■ **ABOUT THIS TASK**
Would you restate the entries below exactly, keeping every line?

[Items from a data source]
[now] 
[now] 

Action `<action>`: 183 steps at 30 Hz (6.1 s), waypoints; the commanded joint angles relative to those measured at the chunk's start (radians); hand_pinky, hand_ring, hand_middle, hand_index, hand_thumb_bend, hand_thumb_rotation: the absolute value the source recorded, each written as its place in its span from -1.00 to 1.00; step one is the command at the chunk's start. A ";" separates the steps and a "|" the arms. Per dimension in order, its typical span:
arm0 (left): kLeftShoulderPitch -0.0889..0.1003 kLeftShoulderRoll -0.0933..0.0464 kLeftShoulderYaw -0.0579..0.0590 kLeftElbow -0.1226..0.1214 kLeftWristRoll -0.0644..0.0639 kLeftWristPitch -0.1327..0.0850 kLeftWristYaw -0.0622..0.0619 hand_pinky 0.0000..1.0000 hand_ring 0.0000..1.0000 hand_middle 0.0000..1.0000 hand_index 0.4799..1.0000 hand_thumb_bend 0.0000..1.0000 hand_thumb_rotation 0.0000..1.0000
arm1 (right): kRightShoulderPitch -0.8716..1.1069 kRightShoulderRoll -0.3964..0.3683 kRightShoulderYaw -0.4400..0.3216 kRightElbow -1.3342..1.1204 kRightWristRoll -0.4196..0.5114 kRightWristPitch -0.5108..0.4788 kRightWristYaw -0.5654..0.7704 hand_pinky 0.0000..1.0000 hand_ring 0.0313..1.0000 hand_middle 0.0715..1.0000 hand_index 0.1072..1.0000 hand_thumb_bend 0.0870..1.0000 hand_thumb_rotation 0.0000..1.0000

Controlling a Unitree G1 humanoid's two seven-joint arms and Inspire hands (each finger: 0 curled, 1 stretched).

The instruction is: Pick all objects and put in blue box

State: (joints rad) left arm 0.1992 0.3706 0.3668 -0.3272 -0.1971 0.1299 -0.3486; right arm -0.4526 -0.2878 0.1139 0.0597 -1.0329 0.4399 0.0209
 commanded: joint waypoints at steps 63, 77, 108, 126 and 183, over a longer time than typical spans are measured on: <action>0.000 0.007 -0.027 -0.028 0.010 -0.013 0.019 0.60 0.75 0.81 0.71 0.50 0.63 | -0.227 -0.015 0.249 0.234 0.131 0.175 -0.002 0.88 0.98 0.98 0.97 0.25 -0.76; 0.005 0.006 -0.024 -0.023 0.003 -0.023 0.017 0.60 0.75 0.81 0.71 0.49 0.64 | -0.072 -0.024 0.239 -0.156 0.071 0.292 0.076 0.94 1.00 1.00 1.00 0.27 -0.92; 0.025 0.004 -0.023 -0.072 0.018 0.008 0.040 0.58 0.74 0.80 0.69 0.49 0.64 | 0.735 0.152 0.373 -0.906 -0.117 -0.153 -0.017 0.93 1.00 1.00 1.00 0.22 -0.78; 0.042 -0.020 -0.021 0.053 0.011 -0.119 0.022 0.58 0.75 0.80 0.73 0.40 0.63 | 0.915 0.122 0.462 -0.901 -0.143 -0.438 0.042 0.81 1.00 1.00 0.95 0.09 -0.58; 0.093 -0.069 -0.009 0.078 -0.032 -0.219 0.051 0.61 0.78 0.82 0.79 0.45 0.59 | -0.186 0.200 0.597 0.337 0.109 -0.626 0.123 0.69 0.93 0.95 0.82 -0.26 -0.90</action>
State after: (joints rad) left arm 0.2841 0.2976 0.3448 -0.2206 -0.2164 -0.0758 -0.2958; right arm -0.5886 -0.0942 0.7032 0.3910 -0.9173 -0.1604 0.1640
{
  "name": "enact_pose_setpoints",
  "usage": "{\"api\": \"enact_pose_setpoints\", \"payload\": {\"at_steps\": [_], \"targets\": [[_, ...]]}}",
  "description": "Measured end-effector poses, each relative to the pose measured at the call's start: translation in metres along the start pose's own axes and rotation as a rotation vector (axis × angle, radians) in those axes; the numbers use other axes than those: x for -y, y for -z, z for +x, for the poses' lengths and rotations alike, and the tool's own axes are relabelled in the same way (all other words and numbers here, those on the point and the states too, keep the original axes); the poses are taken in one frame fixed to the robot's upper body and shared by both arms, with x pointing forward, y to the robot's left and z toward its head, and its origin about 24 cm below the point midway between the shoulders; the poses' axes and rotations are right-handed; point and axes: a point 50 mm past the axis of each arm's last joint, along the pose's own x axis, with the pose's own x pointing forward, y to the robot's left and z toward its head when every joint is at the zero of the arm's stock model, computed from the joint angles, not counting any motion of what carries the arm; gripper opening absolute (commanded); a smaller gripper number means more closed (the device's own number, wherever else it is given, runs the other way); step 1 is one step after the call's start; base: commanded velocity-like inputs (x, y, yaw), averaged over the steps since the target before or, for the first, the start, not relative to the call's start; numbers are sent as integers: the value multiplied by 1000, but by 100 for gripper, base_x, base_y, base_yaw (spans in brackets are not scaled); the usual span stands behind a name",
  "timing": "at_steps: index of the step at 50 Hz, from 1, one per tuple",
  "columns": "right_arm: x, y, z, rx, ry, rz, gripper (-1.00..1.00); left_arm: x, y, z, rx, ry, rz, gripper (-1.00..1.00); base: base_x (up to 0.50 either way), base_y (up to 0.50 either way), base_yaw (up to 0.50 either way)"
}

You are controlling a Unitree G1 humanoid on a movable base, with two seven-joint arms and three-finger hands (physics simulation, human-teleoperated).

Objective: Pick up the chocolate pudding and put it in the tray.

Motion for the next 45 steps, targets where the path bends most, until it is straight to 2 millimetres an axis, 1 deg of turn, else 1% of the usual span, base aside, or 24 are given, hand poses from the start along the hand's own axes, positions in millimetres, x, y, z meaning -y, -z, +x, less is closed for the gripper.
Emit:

■ **TASK RESPONSE**
[now] 
[now] 

Action `<action>`: 183 steps at 30 Hz (6.1 s), waypoints; the commanded joint angles relative to those measured at the chunk's start (radians); hand_pinky, hand_ring, hand_middle, hand_index, hand_thumb_bend, hand_thumb_rotation: the absolute value the source recorded, each written as its place in its span from -1.00 to 1.00; step one is the command at the chunk's start. A ";" separates the steps and a "|" the arms. Per dimension in order, its typical span:
arm0 (left): kLeftShoulderPitch -0.0889..0.1003 kLeftShoulderRoll -0.0933..0.0464 kLeftShoulderYaw -0.0579..0.0590 kLeftElbow -0.1226..0.1214 kLeftWristRoll -0.0644..0.0639 kLeftWristPitch -0.1327..0.0850 kLeftWristYaw -0.0622..0.0619 hand_pinky 0.0000..1.0000 hand_ring 0.0000..1.0000 hand_middle 0.0000..1.0000 hand_index 0.4799..1.0000 hand_thumb_bend 0.0000..1.0000 hand_thumb_rotation 0.0000..1.0000
arm1 (right): kRightShoulderPitch -0.8716..1.1069 kRightShoulderRoll -0.3964..0.3683 kRightShoulderYaw -0.4400..0.3216 kRightElbow -1.3342..1.1204 kRightWristRoll -0.4196..0.5114 kRightWristPitch -0.5108..0.4788 kRightWristYaw -0.5654..0.7704 hand_pinky 0.0000..1.0000 hand_ring 0.0313..1.0000 hand_middle 0.0715..1.0000 hand_index 0.1072..1.0000 hand_thumb_bend 0.0870..1.0000 hand_thumb_rotation 0.0000..1.0000

Controlling a Unitree G1 humanoid's two seven-joint arms and Inspire hands (each finger: 0 curled, 1 stretched).

The instruction is: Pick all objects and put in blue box

State: (joints rad) left arm 0.1992 0.3706 0.3668 -0.3272 -0.1971 0.1299 -0.3486; right arm -0.4526 -0.2878 0.1139 0.0597 -1.0329 0.4399 0.0209
 commanded: joint waypoints at steps 63, 77, 108, 126 and 183, over a longer time than typical spans are measured on: <action>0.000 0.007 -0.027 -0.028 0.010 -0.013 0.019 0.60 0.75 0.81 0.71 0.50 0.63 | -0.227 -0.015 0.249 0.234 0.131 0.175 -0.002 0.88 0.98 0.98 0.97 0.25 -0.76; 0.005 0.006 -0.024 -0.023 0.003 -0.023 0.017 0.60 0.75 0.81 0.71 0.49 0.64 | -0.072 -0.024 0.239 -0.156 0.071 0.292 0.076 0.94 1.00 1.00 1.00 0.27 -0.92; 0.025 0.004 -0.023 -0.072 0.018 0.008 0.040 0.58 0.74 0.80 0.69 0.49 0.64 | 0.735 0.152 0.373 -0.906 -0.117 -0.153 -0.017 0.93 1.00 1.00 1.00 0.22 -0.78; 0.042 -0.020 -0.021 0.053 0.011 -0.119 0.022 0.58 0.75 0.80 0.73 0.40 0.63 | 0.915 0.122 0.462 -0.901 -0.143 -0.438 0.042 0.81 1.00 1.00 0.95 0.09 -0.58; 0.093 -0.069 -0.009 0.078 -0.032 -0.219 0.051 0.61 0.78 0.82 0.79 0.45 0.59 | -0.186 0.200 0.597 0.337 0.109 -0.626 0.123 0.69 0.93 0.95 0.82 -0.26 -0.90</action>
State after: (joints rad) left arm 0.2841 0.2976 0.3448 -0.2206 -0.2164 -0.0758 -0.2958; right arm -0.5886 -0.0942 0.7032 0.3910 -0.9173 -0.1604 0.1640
{
  "name": "enact_pose_setpoints",
  "usage": "{\"api\": \"enact_pose_setpoints\", \"payload\": {\"at_steps\": [_], \"targets\": [[_, ...]]}}",
  "description": "Measured end-effector poses, each relative to the pose measured at the call's start: translation in metres along the start pose's own axes and rotation as a rotation vector (axis × angle, radians) in those axes; the numbers use other axes than those: x for -y, y for -z, z for +x, for the poses' lengths and rotations alike, and the tool's own axes are relabelled in the same way (all other words and numbers here, those on the point and the states too, keep the original axes); the poses are taken in one frame fixed to the robot's upper body and shared by both arms, with x pointing forward, y to the robot's left and z toward its head, and its origin about 24 cm below the point midway between the shoulders; the poses' axes and rotations are right-handed; point and axes: a point 50 mm past the axis of each arm's last joint, along the pose's own x axis, with the pose's own x pointing forward, y to the robot's left and z toward its head when every joint is at the zero of the arm's stock model, computed from the joint angles, not counting any motion of what carries the arm; gripper opening absolute (commanded); a smaller gripper number means more closed (the device's own number, wherever else it is given, runs the other way); step 1 is one step after the call's start; base: commanded velocity-like inputs (x, y, yaw), averaged over the steps since the target before or, for the first, the start, not relative to the call's start; numbers are sent as integers: the value multiplied by 1000, but by 100 for gripper, base_x, base_y, base_yaw (spans in brackets are not scaled); the usual span stands behind a name",
  "timing": "at_steps: index of the step at 50 Hz, from 1, one per tuple",
  "columns": "right_arm: x, y, z, rx, ry, rz, gripper (-1.00..1.00); left_arm: x, y, z, rx, ry, rz, gripper (-1.00..1.00); base: base_x (up to 0.50 either way), base_y (up to 0.50 either way), base_yaw (up to 0.50 either way)"
}

You are controlling a Unitree G1 humanoid on a movable base, with two seven-joint arms and three-finger hands (physics simulation, human-teleoperated).

Objective: Pick up the chocolate pudding and put it in the tray.

Motion for the next 45 steps, targets where the path bends most, until it is straight to 2 millimetres an axis, 1 deg of turn, else 1% of the usual span, base aside, or 24 are given, hand poses from the start along the hand's own axes, positions in millimetres, x, y, z meaning -y, -z, +x, less is closed for the gripper.
Emit:

Nothing remains to be written for this exercise.